[Source data]
+++

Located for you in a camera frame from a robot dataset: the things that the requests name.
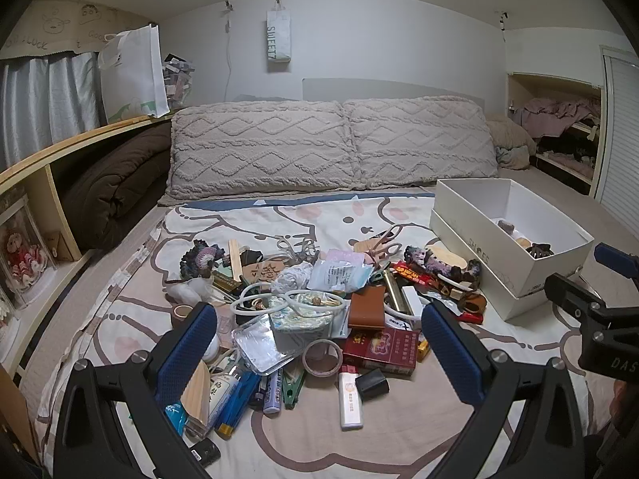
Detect clear storage container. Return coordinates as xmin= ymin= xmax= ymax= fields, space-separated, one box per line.
xmin=162 ymin=52 xmax=194 ymax=111

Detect green clip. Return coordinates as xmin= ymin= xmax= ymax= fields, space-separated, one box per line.
xmin=281 ymin=364 xmax=306 ymax=411

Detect rose gold scissors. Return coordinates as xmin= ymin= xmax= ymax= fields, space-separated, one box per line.
xmin=368 ymin=224 xmax=403 ymax=261

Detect white louvre door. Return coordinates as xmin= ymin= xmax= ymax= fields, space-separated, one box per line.
xmin=596 ymin=44 xmax=639 ymax=233

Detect clear mask packet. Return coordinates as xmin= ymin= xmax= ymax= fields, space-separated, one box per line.
xmin=304 ymin=258 xmax=374 ymax=296

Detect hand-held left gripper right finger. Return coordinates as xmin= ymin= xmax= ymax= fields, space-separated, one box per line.
xmin=422 ymin=302 xmax=591 ymax=479

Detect clear glasses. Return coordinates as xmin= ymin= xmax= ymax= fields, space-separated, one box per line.
xmin=276 ymin=237 xmax=320 ymax=263

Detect grey-green cloth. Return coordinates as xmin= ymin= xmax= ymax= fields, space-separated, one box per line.
xmin=494 ymin=147 xmax=531 ymax=170

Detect brown leather strap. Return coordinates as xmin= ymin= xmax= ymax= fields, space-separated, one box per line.
xmin=455 ymin=292 xmax=488 ymax=316

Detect white pompom hair tie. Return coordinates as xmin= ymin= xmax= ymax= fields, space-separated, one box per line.
xmin=166 ymin=277 xmax=216 ymax=306

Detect beige textured pillow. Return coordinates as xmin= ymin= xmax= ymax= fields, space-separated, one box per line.
xmin=342 ymin=95 xmax=500 ymax=189
xmin=159 ymin=100 xmax=361 ymax=205

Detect white shoe box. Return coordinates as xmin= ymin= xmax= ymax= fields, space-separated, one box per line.
xmin=434 ymin=177 xmax=596 ymax=301

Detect white shopping bag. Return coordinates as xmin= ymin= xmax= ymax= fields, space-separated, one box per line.
xmin=97 ymin=24 xmax=171 ymax=121

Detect white lace cloth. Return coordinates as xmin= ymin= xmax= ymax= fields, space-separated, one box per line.
xmin=271 ymin=262 xmax=314 ymax=294

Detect white hanging tissue bag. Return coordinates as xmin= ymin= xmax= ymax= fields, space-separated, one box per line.
xmin=266 ymin=0 xmax=293 ymax=73

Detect floral fabric pouch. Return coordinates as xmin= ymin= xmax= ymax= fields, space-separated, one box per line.
xmin=270 ymin=304 xmax=334 ymax=336

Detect blue packet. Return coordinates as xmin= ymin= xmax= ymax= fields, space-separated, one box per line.
xmin=164 ymin=403 xmax=189 ymax=436

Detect brown duvet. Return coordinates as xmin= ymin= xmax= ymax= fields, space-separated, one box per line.
xmin=60 ymin=122 xmax=173 ymax=250

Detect white charger cable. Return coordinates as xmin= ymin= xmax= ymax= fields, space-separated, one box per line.
xmin=383 ymin=299 xmax=417 ymax=330

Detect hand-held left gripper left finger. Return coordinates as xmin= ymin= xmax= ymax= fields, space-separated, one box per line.
xmin=52 ymin=302 xmax=219 ymax=479

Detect printed cloth valance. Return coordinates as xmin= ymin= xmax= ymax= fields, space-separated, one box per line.
xmin=0 ymin=0 xmax=161 ymax=61

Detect pink packet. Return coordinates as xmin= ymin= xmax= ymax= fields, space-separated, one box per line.
xmin=324 ymin=248 xmax=369 ymax=266

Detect labelled glass bottle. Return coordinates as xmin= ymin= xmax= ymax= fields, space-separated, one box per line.
xmin=206 ymin=369 xmax=250 ymax=431

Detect plush doll in clear case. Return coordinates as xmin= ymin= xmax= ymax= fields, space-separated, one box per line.
xmin=0 ymin=198 xmax=51 ymax=307

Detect brown leather wallet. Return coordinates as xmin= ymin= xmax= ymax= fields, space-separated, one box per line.
xmin=347 ymin=285 xmax=387 ymax=331

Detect grey curtain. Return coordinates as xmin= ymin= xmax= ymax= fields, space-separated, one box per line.
xmin=0 ymin=52 xmax=108 ymax=170

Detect white lighter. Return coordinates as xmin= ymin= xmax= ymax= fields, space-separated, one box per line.
xmin=338 ymin=366 xmax=365 ymax=431

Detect brass tube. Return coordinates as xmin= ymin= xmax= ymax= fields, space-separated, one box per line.
xmin=386 ymin=270 xmax=409 ymax=313

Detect red cigarette box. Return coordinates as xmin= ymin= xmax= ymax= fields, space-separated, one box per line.
xmin=342 ymin=328 xmax=421 ymax=376

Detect small black box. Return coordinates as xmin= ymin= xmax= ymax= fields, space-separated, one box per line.
xmin=355 ymin=366 xmax=390 ymax=401

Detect cartoon printed bedsheet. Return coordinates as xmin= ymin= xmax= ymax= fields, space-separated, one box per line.
xmin=37 ymin=190 xmax=615 ymax=479

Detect grey headboard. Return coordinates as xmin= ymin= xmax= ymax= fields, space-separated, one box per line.
xmin=302 ymin=77 xmax=487 ymax=111

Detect fluffy beige cushion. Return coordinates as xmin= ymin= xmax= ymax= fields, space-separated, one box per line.
xmin=486 ymin=114 xmax=539 ymax=168

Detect wooden bedside shelf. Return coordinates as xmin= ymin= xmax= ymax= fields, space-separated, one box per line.
xmin=0 ymin=112 xmax=177 ymax=380

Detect person's right forearm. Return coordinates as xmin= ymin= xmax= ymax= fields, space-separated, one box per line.
xmin=609 ymin=376 xmax=639 ymax=440

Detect white hanging cable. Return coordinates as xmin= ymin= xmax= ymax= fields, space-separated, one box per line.
xmin=223 ymin=2 xmax=235 ymax=103

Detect pink clothes pile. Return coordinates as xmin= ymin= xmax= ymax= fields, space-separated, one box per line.
xmin=519 ymin=97 xmax=602 ymax=138

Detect black handheld device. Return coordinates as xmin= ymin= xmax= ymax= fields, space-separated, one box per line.
xmin=186 ymin=438 xmax=221 ymax=469

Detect wooden stick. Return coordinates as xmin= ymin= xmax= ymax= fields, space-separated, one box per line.
xmin=228 ymin=239 xmax=246 ymax=284

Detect wooden leaf-shaped paddle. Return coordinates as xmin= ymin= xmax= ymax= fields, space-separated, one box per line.
xmin=179 ymin=359 xmax=214 ymax=426

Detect white power adapter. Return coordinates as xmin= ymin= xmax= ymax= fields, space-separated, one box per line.
xmin=401 ymin=287 xmax=426 ymax=327

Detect crocheted flower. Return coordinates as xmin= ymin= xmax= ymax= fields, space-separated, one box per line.
xmin=180 ymin=238 xmax=226 ymax=281

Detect purple crocheted doll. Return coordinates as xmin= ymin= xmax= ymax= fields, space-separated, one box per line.
xmin=405 ymin=246 xmax=483 ymax=291

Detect clear plastic tray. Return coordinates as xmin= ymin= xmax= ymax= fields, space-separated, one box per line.
xmin=231 ymin=315 xmax=331 ymax=376

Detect wooden character sign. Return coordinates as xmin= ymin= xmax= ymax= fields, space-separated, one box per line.
xmin=240 ymin=258 xmax=289 ymax=291

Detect white ring handle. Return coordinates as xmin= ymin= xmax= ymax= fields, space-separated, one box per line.
xmin=447 ymin=279 xmax=481 ymax=303

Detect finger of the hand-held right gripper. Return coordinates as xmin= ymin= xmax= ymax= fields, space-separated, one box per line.
xmin=544 ymin=272 xmax=606 ymax=329
xmin=594 ymin=242 xmax=639 ymax=280

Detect dark green box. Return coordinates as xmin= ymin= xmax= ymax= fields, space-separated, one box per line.
xmin=211 ymin=272 xmax=251 ymax=294

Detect round wooden coaster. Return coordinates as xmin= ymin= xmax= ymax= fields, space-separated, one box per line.
xmin=426 ymin=244 xmax=468 ymax=271

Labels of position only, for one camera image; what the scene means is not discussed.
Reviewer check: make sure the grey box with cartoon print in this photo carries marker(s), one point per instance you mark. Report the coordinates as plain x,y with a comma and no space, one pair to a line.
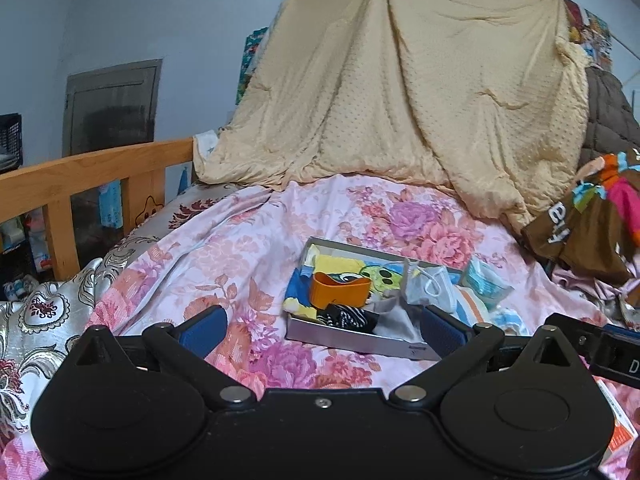
350,341

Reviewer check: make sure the orange and white medicine box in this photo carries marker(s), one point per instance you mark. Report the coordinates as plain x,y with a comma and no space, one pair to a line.
620,425

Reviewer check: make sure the white face mask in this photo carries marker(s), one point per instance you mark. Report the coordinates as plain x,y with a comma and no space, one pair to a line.
435,287

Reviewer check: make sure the teal wall poster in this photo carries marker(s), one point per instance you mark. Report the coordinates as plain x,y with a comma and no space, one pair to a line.
252,55

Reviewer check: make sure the beige quilted blanket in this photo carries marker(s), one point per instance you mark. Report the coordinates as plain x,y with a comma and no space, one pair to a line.
400,85

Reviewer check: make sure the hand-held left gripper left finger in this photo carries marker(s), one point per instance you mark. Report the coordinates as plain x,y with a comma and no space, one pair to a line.
205,331

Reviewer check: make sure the light grey cloth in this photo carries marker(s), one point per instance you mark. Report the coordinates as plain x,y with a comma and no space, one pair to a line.
400,322

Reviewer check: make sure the striped white sock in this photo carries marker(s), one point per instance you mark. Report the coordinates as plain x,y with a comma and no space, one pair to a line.
472,310

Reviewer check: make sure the black plastic crate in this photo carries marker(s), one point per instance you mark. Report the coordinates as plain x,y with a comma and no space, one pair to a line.
10,135

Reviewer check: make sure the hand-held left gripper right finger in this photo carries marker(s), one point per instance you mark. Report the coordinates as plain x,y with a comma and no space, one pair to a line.
442,332

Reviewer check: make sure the brown quilt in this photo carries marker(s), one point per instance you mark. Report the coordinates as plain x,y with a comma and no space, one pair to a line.
610,125

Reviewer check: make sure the colourful wall poster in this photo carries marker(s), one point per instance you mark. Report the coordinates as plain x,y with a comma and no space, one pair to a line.
595,35

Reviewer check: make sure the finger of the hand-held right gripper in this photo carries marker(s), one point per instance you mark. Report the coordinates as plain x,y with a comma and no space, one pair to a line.
617,331

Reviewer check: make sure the pink floral bed sheet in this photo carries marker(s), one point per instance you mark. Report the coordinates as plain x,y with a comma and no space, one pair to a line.
225,240

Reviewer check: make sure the blue hanging cloth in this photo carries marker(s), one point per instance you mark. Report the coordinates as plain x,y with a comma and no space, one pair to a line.
111,205

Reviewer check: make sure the black striped sock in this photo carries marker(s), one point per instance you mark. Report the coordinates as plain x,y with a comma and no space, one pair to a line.
350,317

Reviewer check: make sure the brown multicoloured garment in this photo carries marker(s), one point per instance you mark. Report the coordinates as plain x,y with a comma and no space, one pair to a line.
590,230

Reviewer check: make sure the grey wall hatch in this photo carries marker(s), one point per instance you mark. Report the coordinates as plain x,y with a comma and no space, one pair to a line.
110,105

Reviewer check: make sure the orange plastic cup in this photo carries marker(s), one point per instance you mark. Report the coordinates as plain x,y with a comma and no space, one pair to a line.
340,292

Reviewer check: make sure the wooden bed rail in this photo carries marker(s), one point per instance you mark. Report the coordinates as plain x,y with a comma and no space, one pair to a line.
100,160

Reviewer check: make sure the pale pink clothing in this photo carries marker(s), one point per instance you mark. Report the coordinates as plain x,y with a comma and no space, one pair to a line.
585,285

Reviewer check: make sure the white towel with blue stripe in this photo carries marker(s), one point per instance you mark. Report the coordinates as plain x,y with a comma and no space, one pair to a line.
485,280

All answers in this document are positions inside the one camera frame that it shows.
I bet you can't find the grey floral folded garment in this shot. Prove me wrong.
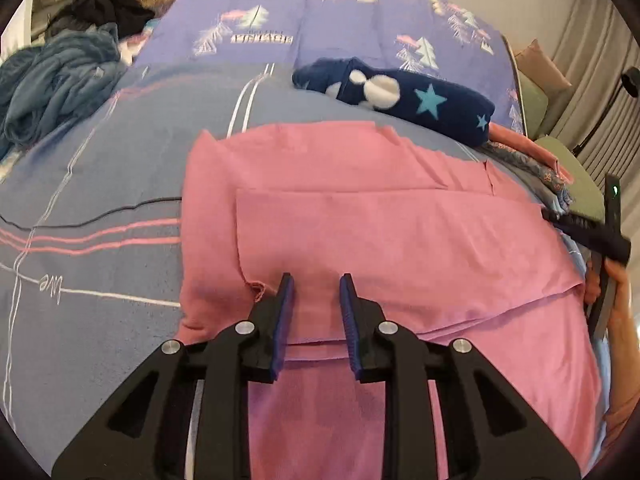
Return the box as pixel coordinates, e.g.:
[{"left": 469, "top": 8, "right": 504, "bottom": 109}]
[{"left": 480, "top": 141, "right": 573, "bottom": 213}]

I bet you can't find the person's right forearm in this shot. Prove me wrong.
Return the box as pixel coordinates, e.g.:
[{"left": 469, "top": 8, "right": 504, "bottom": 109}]
[{"left": 602, "top": 330, "right": 640, "bottom": 421}]

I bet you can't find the person's right hand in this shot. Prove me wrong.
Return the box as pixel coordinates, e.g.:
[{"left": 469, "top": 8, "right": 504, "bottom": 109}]
[{"left": 584, "top": 259, "right": 640, "bottom": 346}]

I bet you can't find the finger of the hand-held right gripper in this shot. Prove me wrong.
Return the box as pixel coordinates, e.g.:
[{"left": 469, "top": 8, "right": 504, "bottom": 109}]
[{"left": 542, "top": 209, "right": 632, "bottom": 264}]

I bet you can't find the navy star print fleece garment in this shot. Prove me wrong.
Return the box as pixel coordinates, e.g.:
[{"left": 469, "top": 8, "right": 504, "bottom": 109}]
[{"left": 292, "top": 57, "right": 496, "bottom": 148}]

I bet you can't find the black camera on stand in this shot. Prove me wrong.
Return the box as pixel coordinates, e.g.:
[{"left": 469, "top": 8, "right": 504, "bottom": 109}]
[{"left": 572, "top": 66, "right": 640, "bottom": 158}]

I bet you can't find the peach cushion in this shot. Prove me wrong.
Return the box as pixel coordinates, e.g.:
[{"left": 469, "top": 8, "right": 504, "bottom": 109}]
[{"left": 515, "top": 39, "right": 572, "bottom": 92}]

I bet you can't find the large green cushion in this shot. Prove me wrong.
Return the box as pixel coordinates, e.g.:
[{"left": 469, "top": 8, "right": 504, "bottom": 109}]
[{"left": 532, "top": 135, "right": 608, "bottom": 223}]

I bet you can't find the small green cushion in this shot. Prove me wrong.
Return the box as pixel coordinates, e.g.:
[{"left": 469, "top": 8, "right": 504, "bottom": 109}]
[{"left": 517, "top": 70, "right": 550, "bottom": 136}]

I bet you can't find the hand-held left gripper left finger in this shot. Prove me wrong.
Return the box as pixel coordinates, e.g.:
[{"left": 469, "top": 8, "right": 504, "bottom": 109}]
[{"left": 51, "top": 273, "right": 294, "bottom": 480}]

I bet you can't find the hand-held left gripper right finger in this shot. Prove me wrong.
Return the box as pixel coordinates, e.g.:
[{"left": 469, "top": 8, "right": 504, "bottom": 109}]
[{"left": 339, "top": 273, "right": 582, "bottom": 480}]

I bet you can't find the teal fleece blanket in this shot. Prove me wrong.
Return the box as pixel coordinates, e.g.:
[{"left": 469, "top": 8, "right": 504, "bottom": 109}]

+++

* Work item
Where does "fleece" occur in the data? Copy each line that has it.

* Expected output
I bet you can't find the navy star print fleece garment in this shot. Prove me wrong.
I bet you can't find the teal fleece blanket in this shot. Prove me wrong.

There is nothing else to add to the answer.